Trans-Pacific View author Mercy Kuo regularly engages subject-matter experts, policy practitioners, and strategic thinkers across the globe for their diverse insights into U.S. Asia policy. This conversation with Ivana Stradner, J.S.D. – Jeane Kirkpatrick Fellow at the American Enterprise Institute (AEI) and former visiting scholar at Harvard University – is the 232nd in “The Trans-Pacific View Insight Series.”
Explain if China can be sued for COVID-19 deaths and damages within the framework of international law.
After COVID-19 emerged in November, China failed to report the outbreak for nearly two months. This facilitated the virus’ spread, causing a global economic and political crisis of unforeseen proportions. Theoretically, the United States could hold China legally accountable for negligence and the committing of an internationally wrongful act. The International Health Regulations (IHR) adopted by the World Health Organization (WHO) require states to notify the WHO of events that may constitute “a public health emergency of international concern.” China similarly broke its obligations under the International Covenant on Economic, Social and Cultural Rights (ICESCR), which stipulates a right to “the highest attainable standard of physical and mental health.” Also, China’s behavior is a threat to global security and constitutes a violation of Chapter VII of the UN Charter, which authorizes the UN Security Council to take action to “maintain or restore international peace and security.”
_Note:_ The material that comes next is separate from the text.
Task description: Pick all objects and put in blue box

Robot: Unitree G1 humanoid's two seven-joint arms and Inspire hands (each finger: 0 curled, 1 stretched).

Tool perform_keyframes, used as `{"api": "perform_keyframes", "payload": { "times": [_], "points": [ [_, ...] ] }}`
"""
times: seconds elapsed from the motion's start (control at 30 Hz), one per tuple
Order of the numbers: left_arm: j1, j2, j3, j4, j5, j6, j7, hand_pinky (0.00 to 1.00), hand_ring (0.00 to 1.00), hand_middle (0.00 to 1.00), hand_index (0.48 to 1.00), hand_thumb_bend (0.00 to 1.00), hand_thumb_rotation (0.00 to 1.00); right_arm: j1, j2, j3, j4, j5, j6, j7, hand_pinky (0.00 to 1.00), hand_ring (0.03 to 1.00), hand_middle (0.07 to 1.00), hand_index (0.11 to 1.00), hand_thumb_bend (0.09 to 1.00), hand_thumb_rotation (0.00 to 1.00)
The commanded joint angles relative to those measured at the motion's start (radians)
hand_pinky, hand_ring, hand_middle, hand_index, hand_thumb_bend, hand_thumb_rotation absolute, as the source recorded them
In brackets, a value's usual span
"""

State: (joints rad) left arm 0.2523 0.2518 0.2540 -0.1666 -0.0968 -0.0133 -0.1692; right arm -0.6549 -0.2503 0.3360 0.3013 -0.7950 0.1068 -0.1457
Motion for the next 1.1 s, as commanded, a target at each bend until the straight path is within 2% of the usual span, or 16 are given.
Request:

Is there a legal case for China to pay reparations for COVID-19’s impact on the global economy? Explain.
China’s delayed failure to inform the WHO on time violated international law. Under customary international law on state responsibility China has an obligation to make full reparation for the injury caused by the internationally wrong act. Hence, there is definitely a legal case for full reparations, for moral and material injury that would take in the form of compensation (such as monetary payment) and satisfaction (such as public apology). It will be hard to enforce those legal obligations, though, and our article suggests that instead of relying on international law, states would be better off using a self-help mechanism. For instance, the U.S. could use targeted sanctions on specific Chinese Communist Party leaders and their supporters by freezing their assets and prohibiting their travel or the U.S. can seize the assets of Chinese state-owned companies.
What type of legal defense would China employ in international court?
The WHO’s constitution allows this organization to refer cases to the International Court of Justice (ICJ) for dispute settlements. Because international disputes are adjudicated based on states’ consent, China would certainly challenge the ICJ’s jurisdiction. This is nothing new. China already employed this strategy in a landmark case with the Philippines regarding the South China Sea before the Permanent Court of Arbitration. Also, there is a nonbinding dispute resolution mechanism within the WHO where states can first seek to settle a dispute through negotiation. If negotiation fails, states may refer complaints to the WHO’s director general. However, given that Director General Tedros Adhanom Ghebreyesus has been praising China instead of criticizing its government, it is hard to imagine that the WHO will properly handle the issue.
Explain the ability to enforce compliance.
The WHO lacks the authority to enforce compliance with a judgment and this responsibility would be left to China’s domestic legal system, in a country notorious for fabricating data, spreading misinformation, and censoring its critics. Now, let’s assume that China loses this case before the ICJ and Beijing refuses to comply with its decision. A traditional international lawyer will tell you that you should not worry because the UN Charter allows the Security Council to take all necessary measures to enforce the judgment. Well, that’s correct but we should not forget that China is one of five permanent member states that can veto any such resolution.
U.S., U.K. and EU policymakers have raised the need to hold China to account for its mismanagement of COVID-19. Assess whether a legal case against China would be effective and valid.
Putting “China” and “international law” in the same sentence is an oxymoron. China respects international law only when it serves its interests, despite Beijing’s grandiose statements. Chinese President Xi Jinping said that China must “lead the reform of the global governance system with the concept of fairness and justice.” As the UN is celebrating its 75th anniversary this year, Beijing is only weakening international liberal institutions with its actions. Russia and China adopted a common Declaration on the Promotion of International Law in June 2016, when the two countries committed to respect international law. Then, a month later China lost a landmark case concerning the South China Sea against the Philippines and it refused to adhere to this ruling. A former Chinese diplomat openly said that this judgment was “nothing more than a piece of paper.” Why should we expect anything else from China in the case of the COVID-19 pandemic? Beijing has already corrupted the international legal system. The U.N. has 15 specialized agencies and China has installed its officials in top posts in four of them. Also, the WHO has been promoting Beijing’s interests during the COVID-19 pandemic and China’s ties with the WHO have to be scrutinized. I do not think that a legal case against China will be effective and states should opt for a self-help mechanism to protect their interests and punish China.